The Success of Failure

Posted by on September 20th, 2010 at 9:55 AM

The Success of Failure

I Thought You Would Be Funnier

Shannon Wheeler

Boom! Town

Black and White,

soft cover, 108 Pages

ISBN: 978-1608860340


review by Kristian Williams

A job description for the single-panel cartoonist:  Using one image and one line of text, go make something funny. Now do it over and over again.

            It’s not surprising how many single-panels fail.  Writing is hard, drawing is hard, and humor is really hard.  And the simplicity of the form — one line, one image, that’s it — is a serious constraint.  What’s more surprising is that, given two elements, a great many cartoonists neglect one of them or the other.  Hence, we commonly see funny pictures with superfluous captions, or else stand-up-comedy-style one-liners underneath pointless pictures.  It seems that — though being restricted to fewer compositional elements may be more difficult than choosing among many — two may at times be even more difficult than one.  It’s not enough, usually, to draw a funny picture or write a little joke.  The text and the image have to work together, or as a cartoon the piece fails.

            Shannon Wheeler’s do not fail.

            Even when the caption is enough on its own — as in “I’d be more nostalgic if I weren’t so senile”; or, “It’s late, we’re tired, and I’m a little bit drunk.  I think it’s a good time to talk about our relationship” — the image still adds a sense of poignancy, depth, and often, hilarity.  In both of these examples, it’s the expression of the second party, the listener rather than the speaker, that really brings the gag home.  And in each of these, the setting, though understated in its rendition, helps to establish not only context but tone.  The “senile” old man is sitting comfortably in an armchair, a glass in hand, speaking to an even older friend.  The joke would read differently were they winos sitting on the curb, or were the speaker a hospice patient addressing his nurse.  In the second example, the setting actually gives us some sense as to what it is about the relationship that needs discussing.  The young couple are seated on a couch, each with a glass of wine.  Two plates, with the remains of dinner, rest on the coffee table in front of them.  A television does not appear in the frame, but it is implied.  The image suggests domestic complacency, and the death of romance.  The joke wouldn’t work half as well were the characters seated across the table from one another.

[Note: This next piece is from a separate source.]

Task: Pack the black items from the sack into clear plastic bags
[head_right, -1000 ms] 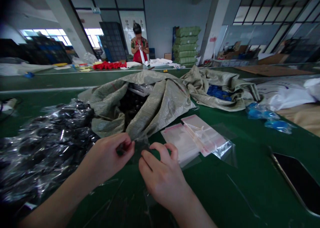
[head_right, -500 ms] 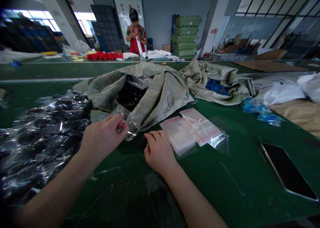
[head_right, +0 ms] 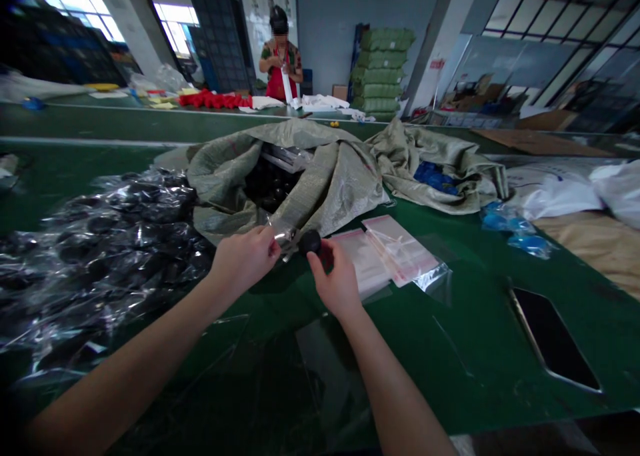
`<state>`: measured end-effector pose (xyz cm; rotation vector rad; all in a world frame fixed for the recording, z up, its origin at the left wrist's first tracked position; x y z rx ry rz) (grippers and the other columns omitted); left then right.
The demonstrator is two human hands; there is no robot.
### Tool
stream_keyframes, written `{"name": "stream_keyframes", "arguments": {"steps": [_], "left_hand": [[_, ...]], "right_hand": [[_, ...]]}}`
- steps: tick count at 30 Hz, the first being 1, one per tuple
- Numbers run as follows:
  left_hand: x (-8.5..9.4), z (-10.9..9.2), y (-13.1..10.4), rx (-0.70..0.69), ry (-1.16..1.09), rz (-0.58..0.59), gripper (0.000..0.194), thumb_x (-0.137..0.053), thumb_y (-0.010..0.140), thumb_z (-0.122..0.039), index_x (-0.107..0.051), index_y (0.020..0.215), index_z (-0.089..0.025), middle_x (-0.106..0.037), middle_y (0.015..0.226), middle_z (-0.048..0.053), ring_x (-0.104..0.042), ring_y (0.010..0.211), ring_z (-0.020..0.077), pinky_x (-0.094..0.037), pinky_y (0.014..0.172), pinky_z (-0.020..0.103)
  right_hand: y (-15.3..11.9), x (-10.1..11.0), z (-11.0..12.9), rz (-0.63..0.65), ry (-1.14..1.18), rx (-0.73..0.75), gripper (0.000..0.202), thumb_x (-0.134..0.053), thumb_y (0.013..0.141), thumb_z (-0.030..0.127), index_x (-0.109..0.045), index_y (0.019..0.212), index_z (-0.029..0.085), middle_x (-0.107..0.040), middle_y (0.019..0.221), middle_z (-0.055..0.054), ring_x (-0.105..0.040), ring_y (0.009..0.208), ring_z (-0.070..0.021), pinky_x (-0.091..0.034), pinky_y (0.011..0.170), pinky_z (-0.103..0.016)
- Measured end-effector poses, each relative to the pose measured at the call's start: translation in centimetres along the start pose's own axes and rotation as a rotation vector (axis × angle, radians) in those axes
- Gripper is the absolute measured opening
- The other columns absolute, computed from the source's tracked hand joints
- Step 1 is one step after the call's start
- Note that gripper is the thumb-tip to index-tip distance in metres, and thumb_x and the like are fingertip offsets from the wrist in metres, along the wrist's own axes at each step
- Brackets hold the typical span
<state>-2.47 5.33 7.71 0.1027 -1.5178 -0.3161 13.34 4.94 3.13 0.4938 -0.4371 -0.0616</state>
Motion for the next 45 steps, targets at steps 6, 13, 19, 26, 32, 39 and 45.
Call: {"name": "stream_keyframes", "arguments": {"steps": [6,13,19,26,32,39,45], "left_hand": [[-1.2,-1.5,-0.4,-0.061,-0.055,0.061,0.03,-0.037,0.092,-0.027,-0.063,0.098,-0.013,-0.069,0.093,0.014,-0.068,0.076,0.0229,-0.049,0.065,0.03],[-0.8,-1.1,-0.2,-0.044,-0.06,0.034,0.032,-0.037,0.092,-0.032,-0.063,0.094,-0.014,-0.068,0.091,0.012,-0.068,0.074,0.0245,-0.047,0.062,0.031],[-0.7,-1.2,-0.3,-0.051,-0.087,0.014,0.033,-0.036,0.093,-0.034,-0.063,0.095,-0.015,-0.068,0.09,0.011,-0.067,0.073,0.0227,-0.046,0.061,0.03],[-0.5,-2.2,-0.8,-0.09,-0.068,-0.003,0.035,-0.031,0.094,-0.034,-0.06,0.092,-0.016,-0.067,0.089,0.01,-0.066,0.069,0.0229,-0.045,0.058,0.031],[-0.4,-3.4,-1.3,-0.145,-0.048,0.007,0.038,-0.026,0.096,-0.034,-0.059,0.091,-0.016,-0.065,0.087,0.01,-0.066,0.069,0.0228,-0.045,0.057,0.03],[-0.5,-3.8,-1.5,-0.183,-0.077,-0.008,0.036,-0.027,0.096,-0.034,-0.058,0.093,-0.017,-0.065,0.087,0.009,-0.066,0.067,0.0219,-0.043,0.055,0.029],[-0.3,-3.4,-1.3,-0.176,-0.08,-0.021,0.036,-0.026,0.097,-0.034,-0.057,0.092,-0.017,-0.065,0.086,0.009,-0.066,0.067,0.0219,-0.043,0.056,0.03]], "right_hand": [[-1.3,-1.8,1.3,0.088,0.481,-0.12,0.028,-0.05,0.091,0.041,-0.042,0.112,0.025,-0.06,0.097,-0.004,-0.061,0.069,-0.0128,-0.051,0.058,-0.026],[-1.2,-3.4,-2.0,0.134,0.334,-0.207,0.031,-0.055,0.087,0.037,-0.042,0.11,0.021,-0.062,0.1,-0.009,-0.062,0.066,-0.0145,-0.053,0.059,-0.031],[-1.0,-2.8,-1.5,0.121,0.028,-0.107,0.036,-0.06,0.083,0.031,-0.049,0.114,0.017,-0.063,0.1,-0.009,-0.061,0.074,-0.0164,-0.052,0.068,-0.033],[-0.9,-2.3,0.2,0.078,-0.158,-0.014,0.04,-0.071,0.073,0.03,-0.057,0.108,0.014,-0.065,0.095,-0.009,-0.06,0.072,-0.0175,-0.052,0.07,-0.034],[-1.0,-1.3,-0.1,-0.023,-0.169,-0.065,0.038,-0.071,0.073,0.029,-0.062,0.106,0.013,-0.067,0.081,-0.006,-0.061,0.067,-0.0179,-0.052,0.069,-0.033],[-1.1,-1.2,0.1,-0.019,0.025,-0.055,0.036,-0.069,0.073,0.023,-0.064,0.108,0.016,-0.068,0.089,-0.007,-0.064,0.073,-0.0173,-0.055,0.069,-0.031],[-0.9,-1.4,-0.2,0.006,0.115,-0.048,0.037,-0.064,0.074,0.015,-0.061,0.111,0.017,-0.066,0.097,-0.007,-0.064,0.076,-0.0157,-0.057,0.072,-0.03]]}}
Point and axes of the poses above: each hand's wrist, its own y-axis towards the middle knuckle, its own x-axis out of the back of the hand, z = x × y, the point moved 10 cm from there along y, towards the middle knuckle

            In the best of these one-panel one-shots, Wheeler gives us something more than a gag.  He gives us a quick look into an entire life — or even, an entire way of life.  The one image and the one line of text implies, or sometimes contains, a complete story, or perhaps an essay.

            In another sense, however, I Thought You Would Be Funnier is a collection of failures.  These are, all of them, cartoons that The New Yorker rejected.  And so it is interesting how many of the cartoons take failure as their theme:  romantic troubles, social faux-pas, illness, professional disappointment, sexual frustration, bad fashion, writer’s block, poverty, moral ambivalence, prison, insanity, and death.  And even when Wheeler’s cartoons are about success, they’re about its unfairness, improbability, and absurd caprice.  In other words, they’re really about failure. I’ll resist the urge to psychoanalyze here, because, simply put, failure is funnier than success —

            — though, almost by definition, cartoons that succeed are more funny than cartoons that fail.

            Is failure is the secret to Wheeler’s success?